TASK TO CARRY OUT: List all lines of the data containing the word "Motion".

PROVIDED MATERIAL:
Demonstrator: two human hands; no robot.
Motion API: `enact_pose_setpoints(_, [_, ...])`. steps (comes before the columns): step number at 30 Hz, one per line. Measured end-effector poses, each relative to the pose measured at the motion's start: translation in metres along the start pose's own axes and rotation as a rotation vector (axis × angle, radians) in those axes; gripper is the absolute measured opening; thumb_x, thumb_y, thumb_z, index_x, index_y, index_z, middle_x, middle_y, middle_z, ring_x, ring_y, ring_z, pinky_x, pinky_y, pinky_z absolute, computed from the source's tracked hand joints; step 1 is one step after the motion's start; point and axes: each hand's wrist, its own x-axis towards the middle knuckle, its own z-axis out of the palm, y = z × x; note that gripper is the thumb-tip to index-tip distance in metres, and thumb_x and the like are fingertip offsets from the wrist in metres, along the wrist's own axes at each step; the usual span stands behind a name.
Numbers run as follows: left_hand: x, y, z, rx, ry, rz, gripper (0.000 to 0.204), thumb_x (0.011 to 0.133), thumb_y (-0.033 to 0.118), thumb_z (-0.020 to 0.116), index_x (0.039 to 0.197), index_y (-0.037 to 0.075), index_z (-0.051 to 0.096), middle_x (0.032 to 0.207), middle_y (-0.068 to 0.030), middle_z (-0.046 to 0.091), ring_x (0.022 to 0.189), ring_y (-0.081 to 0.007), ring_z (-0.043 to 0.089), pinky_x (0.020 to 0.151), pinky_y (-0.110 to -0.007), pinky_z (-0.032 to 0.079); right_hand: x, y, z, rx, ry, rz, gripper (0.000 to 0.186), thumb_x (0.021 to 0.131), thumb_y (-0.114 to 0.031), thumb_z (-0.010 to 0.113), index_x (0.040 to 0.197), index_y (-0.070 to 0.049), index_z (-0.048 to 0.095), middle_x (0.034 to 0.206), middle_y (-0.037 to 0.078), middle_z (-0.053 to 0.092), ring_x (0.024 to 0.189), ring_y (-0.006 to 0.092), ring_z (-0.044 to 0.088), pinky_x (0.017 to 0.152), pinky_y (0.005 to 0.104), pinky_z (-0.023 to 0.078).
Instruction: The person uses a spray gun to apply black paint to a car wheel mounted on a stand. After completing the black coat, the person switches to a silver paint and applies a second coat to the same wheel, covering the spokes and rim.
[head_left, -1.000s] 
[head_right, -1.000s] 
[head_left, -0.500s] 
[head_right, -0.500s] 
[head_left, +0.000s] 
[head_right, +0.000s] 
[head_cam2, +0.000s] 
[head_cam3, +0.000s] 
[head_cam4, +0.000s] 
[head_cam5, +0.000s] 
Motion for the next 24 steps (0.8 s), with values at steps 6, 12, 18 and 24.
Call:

OUTPUT:
Motion API: `enact_pose_setpoints(_, [_, ...])`. steps (comes before the columns): step number at 30 Hz, one per line. Measured end-effector poses, each relative to the pose measured at the motion's start: translation in metres along the start pose's own axes and rotation as a rotation vector (axis × angle, radians) in those axes; gripper is the absolute measured opening; thumb_x, thumb_y, thumb_z, index_x, index_y, index_z, middle_x, middle_y, middle_z, ring_x, ring_y, ring_z, pinky_x, pinky_y, pinky_z absolute, computed from the source's tracked hand joints; step 1 is one step after the motion's start; point and axes: each hand's wrist, its own x-axis towards the middle knuckle, its own z-axis out of the palm, y = z × x; note that gripper is the thumb-tip to index-tip distance in metres, and thumb_x and the like are fingertip offsets from the wrist in metres, along the wrist's own axes at each step; the usual span stands behind a name.
Motion for the next 24 steps (0.8 s), with values at steps 6, 12, 18 and 24.

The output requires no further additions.